Appendix G Details on the experiments

We provide details on the experiments presented in Section 7. In addition, we provide experiments evaluating the number of activation regions that contain global optima, illustrating Theorem 12. Experiments were implemented in Python using PyTorch (Paszke et al., 2019), numpy (Harris et al., 2020), and mpi4py (Dalcin et al., 2011). The plots were created using Matplotlib (Hunter, 2007). The experiments in Section G.1 were run on the CPU of a MacBook Pro with an M2 chip and 8GB RAM. The experiments in Section G.2 were run on a CPU cluster that uses Intel Xeon IceLake-SP processors (Platinum 8360Y) with 72 cores per node and 256 GB RAM. The computer implementation of the scripts needed to reproduce our experiments can be found at https://anonymous.4open.science/r/loss-landscape-4271.

G.1 Non-empty activation regions with full rank Jacobian

We sample a dataset $X\in\mathbb{R}^{d_{0}\times n}$ whose entries are sampled iid Gaussian with mean 0 and variance 1. We use a two-layer network with weights $W\in\mathbb{R}^{d_{1}\times d_{0}}$ and biases $b\in\mathbb{R}^{d_{1}}$ initialized iid uniformly on $\left[-\frac{1}{\sqrt{d_{1}}},\frac{1}{\sqrt{d_{1}}}\right]$ . We choose a random activation region by evaluating $F$ at parameters $(W,b)$ and dataset $X$ . Then we compute the Jacobian of $F$ on this activation region, and record whether or not it is of full rank. We repeat this 100 times to estimate the probability of the Jacobian being of full rank for a randomly sampled activation region. We calculate this probability for various values of $n$ , $d_{0}$ , and $d_{1}$ . The results are reported in Figure 1 and Figure 2.

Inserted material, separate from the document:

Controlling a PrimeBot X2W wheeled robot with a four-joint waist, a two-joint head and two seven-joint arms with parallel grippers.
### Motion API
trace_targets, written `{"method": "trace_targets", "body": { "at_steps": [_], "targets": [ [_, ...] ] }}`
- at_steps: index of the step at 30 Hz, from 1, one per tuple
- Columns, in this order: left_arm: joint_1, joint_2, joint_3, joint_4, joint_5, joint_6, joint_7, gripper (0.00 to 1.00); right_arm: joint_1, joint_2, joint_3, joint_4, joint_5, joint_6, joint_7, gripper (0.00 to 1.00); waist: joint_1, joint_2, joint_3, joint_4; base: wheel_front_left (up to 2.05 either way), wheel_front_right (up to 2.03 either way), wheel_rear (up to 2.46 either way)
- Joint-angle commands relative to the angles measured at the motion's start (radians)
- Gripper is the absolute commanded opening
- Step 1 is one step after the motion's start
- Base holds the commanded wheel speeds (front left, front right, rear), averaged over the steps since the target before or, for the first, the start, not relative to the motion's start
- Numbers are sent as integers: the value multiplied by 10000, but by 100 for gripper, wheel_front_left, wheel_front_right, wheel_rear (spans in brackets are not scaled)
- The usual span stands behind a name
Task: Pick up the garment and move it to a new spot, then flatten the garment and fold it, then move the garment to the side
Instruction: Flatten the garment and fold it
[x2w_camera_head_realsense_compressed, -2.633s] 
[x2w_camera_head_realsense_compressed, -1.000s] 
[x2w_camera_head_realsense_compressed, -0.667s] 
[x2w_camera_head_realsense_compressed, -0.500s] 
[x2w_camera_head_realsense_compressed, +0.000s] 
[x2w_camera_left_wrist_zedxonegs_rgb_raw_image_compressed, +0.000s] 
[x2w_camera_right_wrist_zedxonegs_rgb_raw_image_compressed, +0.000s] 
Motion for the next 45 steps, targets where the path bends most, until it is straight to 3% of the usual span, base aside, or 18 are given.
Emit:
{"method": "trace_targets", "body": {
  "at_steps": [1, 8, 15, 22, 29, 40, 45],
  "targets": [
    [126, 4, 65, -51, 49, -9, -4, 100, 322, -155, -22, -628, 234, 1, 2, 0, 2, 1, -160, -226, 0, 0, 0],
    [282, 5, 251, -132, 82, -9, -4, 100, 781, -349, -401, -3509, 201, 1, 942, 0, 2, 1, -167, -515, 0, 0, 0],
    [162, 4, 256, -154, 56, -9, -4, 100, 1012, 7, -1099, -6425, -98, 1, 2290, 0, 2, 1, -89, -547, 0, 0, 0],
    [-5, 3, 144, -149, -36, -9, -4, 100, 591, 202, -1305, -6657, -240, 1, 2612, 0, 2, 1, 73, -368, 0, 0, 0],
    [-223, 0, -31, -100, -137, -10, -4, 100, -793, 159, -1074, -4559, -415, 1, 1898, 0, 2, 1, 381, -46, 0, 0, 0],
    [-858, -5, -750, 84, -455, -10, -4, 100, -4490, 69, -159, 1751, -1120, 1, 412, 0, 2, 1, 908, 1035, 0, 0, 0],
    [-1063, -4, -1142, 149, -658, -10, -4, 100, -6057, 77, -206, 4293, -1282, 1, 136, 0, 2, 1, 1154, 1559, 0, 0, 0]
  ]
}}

G.2 Non-empty activation regions with global minimizers

We sample data $X,y$ as follows. The input data $X$ is generated as independent samples from a uniform distribution on the cube $[-1,1]^{d_{0}}$ . We consider three types of samples for the labels $y$ :

•

Polynomial: We construct a polynomial of degree $2$ with the coefficients sampled from a uniform distribution on the interval $[-1,1]$ . The labels are then the evaluations of this polynomial at the points from $X$ .
•

Teacher: We construct a teacher network with an identical architecture to the main network used in the experiment. Then we initialize it with the same procedure as described below for the main network, which acts as a student network in this setup, and we take the outputs of the teacher network on $X$ as the labels.
•

Random output: We sample labels from a uniform distribution on the interval $[-1,1]$ .

We sample activation regions as follows. For each experiment trial, we construct a ReLU fully-connected network with $d_{0}$ inputs, $d_{1}$ hidden units, and $1$ output. Weights and biases of the hidden units are sampled iid from the uniform distribution on the interval $[-\sqrt{6/\text{fan-in}},\sqrt{6/\text{fan-in}}]$ according to the uniform-He initialization (He et al., 2015). The weights of the output layer are initialized as alternating $1$ and $-1$ and look like $[1,-1,1,-1,\ldots]$ . Additionally, we generate a new dataset $X,y$ for each experiment trial. Afterward, we consider an activation pattern $A$ corresponding to the network and the input data $X$ .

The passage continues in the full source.